**WHAT TO DO:** Set the listing down again exactly, please, apart from its pictures.

════════════════

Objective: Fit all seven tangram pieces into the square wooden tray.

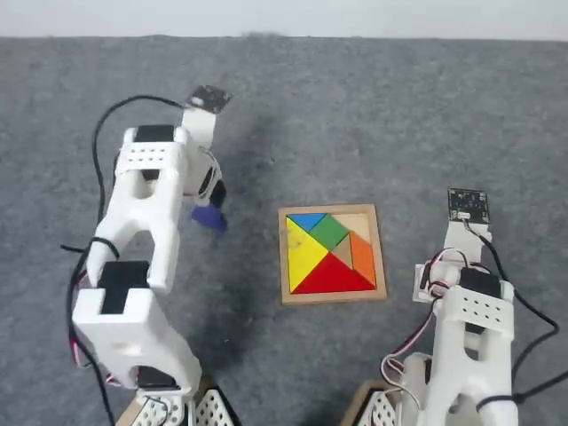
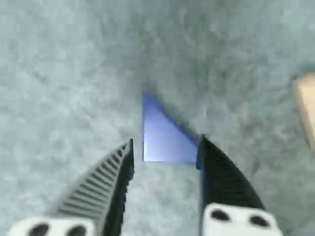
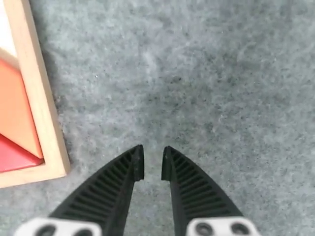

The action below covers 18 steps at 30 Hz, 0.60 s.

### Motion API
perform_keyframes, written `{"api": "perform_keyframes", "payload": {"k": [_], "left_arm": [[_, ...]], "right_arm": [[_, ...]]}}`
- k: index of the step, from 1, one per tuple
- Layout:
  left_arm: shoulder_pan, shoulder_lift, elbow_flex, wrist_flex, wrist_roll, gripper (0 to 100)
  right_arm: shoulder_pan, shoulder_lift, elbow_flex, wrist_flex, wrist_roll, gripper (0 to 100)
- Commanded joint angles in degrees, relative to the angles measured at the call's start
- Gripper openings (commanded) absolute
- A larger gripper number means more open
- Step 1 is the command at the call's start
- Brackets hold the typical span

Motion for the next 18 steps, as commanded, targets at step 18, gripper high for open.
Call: {"api": "perform_keyframes", "payload": {"k": [18], "left_arm": [[4.04,10.20,0.92,2.90,8.09,20]], "right_arm": [[-0.31,-1.36,-2.99,-0.48,-0.18,7.4]]}}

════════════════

**YOUR RESPONSE:**
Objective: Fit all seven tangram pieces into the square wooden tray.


The action below covers 18 steps at 30 Hz, 0.60 s.

### Motion API
perform_keyframes, written `{"api": "perform_keyframes", "payload": {"k": [_], "left_arm": [[_, ...]], "right_arm": [[_, ...]]}}`
- k: index of the step, from 1, one per tuple
- Layout:
  left_arm: shoulder_pan, shoulder_lift, elbow_flex, wrist_flex, wrist_roll, gripper (0 to 100)
  right_arm: shoulder_pan, shoulder_lift, elbow_flex, wrist_flex, wrist_roll, gripper (0 to 100)
- Commanded joint angles in degrees, relative to the angles measured at the call's start
- Gripper openings (commanded) absolute
- A larger gripper number means more open
- Step 1 is the command at the call's start
- Brackets hold the typical span

Motion for the next 18 steps, as commanded, targets at step 18, gripper high for open.
Call: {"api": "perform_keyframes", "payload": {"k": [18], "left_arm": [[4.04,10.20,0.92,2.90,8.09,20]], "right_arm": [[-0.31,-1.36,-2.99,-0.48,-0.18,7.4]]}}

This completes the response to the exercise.